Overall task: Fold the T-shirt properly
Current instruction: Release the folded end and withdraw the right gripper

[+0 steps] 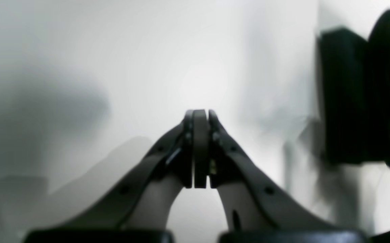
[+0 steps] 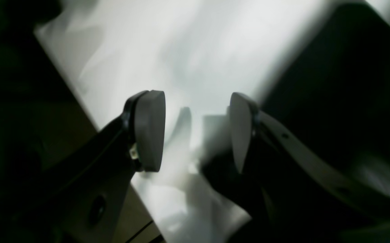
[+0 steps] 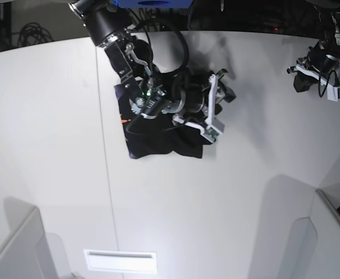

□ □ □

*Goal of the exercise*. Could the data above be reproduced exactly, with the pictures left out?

*Answer box*.
Overall task: Fold the T-shirt properly
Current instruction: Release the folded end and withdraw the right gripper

[+0 steps] 
[+0 steps] 
[+0 steps] 

The answer requires nothing further.